HealthMedicine

What is Addison's Disease?

Addison's disease occurs when the adrenal cortex is broken. This disease is diagnosed in both men and women, mostly middle-aged (from 30 to 40 years). This is a fairly rare disease, which is recorded from one person to 100 thousand people. Addison Burmer's disease can develop due to autoimmune processes, infectious diseases (syphilis, adrenal tuberculosis and typhoid), as well as in amyloidosis and malignant tumors. In 70% of patients, the disease occurs due to failures in the immune system (antibodies begin to take the body cells for foreign bodies, attack and destroy them). When the cells of the adrenal cortex are destroyed, the synthesis of gluco- and mineralocorticoids (cortisol, 11-deoxycorticosterone, aldosterone) decreases. Scientists have proved that glucocorticoids regulate a variety of biochemical processes in the body (regulates blood pressure, insulin concentration, participates in the regulation of the synthesis of proteins, lipids and carbohydrates).

Often hypocorticism is observed in patients taking hormones of the adrenal cortex. In most cases, the etiology of the disease remains unclear. Adrenal insufficiency is classified into primary and secondary. Primary insufficiency develops in the defeat of adrenal tissue, and secondary - is due to insufficient stimulation of their adrenocorticotropic hormone.

Addison's Disease: Symptoms

Clinical signs of the disease are caused by a deficiency in the body of mineral- and glucocorticoids. The most characteristic signs are adynamia, hypotension, dysfunctionality of the gastrointestinal tract (nausea, decreased appetite, vomiting, constipation, which are often replaced by diarrhea). In some patients, hypochlorhydria is observed.

Addison's disease is accompanied by increased irritability or depressive condition, frequent headaches and insomnia. X-ray examination of the chest organs shows a decrease in the size of the heart. The electrocardiogram registers signs of hyperkalemia (increased concentration of potassium in the blood). Skin pigmentation does not reflect the severity of the disease, but increasing or decreasing it during treatment indicates the effectiveness of therapeutic actions.
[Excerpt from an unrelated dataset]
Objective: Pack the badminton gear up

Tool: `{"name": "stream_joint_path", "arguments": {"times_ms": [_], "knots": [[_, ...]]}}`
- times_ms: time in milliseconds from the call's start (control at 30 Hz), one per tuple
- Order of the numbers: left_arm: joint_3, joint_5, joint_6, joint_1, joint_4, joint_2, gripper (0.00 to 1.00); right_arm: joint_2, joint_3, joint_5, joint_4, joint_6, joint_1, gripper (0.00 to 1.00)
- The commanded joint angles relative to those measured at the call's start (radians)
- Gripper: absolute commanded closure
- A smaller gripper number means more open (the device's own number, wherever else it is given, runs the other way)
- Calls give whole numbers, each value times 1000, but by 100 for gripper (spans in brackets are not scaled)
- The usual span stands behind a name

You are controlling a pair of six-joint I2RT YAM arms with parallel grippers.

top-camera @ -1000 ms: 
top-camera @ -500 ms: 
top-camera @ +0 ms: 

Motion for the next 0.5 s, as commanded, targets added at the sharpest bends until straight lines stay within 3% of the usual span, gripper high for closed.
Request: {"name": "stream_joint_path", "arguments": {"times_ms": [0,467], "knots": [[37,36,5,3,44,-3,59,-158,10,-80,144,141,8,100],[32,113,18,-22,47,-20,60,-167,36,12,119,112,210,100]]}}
Addison's disease with secondary origin is characterized by less severe symptoms. Very rarely the disease manifests itself without pigmentation of the skin (so called "white addison"). The main cause of this disease is adrenal tuberculosis. In the absence of appropriate treatment, Addison's disease is complicated. Clinical signs are worse: nausea, vomiting, diarrhea, blood pressure is sharply reduced, the concentration of potassium in the blood increases. In the peripheral blood, the amount of residual nitrogene, the number of erythrocytes, the hemoglobin content increases. Therefore, if during the addison's crisis the patient does not receive timely assistance, he dies with signs of renal and cardiovascular insufficiency.

The most significant laboratory indicators for diagnosis are 17-OX in blood plasma and 17-CS in urine, as well as a decrease in blood glucose. Morphological examination of the blood indicates lymphocytosis, eosinophilia and delayed ESR.

Addison's disease is differentiated from the following diseases: bronze diabetes, pellagra, poisoning with arsenum, bismuth and argentum. This disease, as a rule, has a chronic course with periodic exacerbation. The severity of Addison Birmer's disease is determined by the severity of the main signs of the disease, as well as by the number of medications that are needed to compensate for adrenal insufficiency.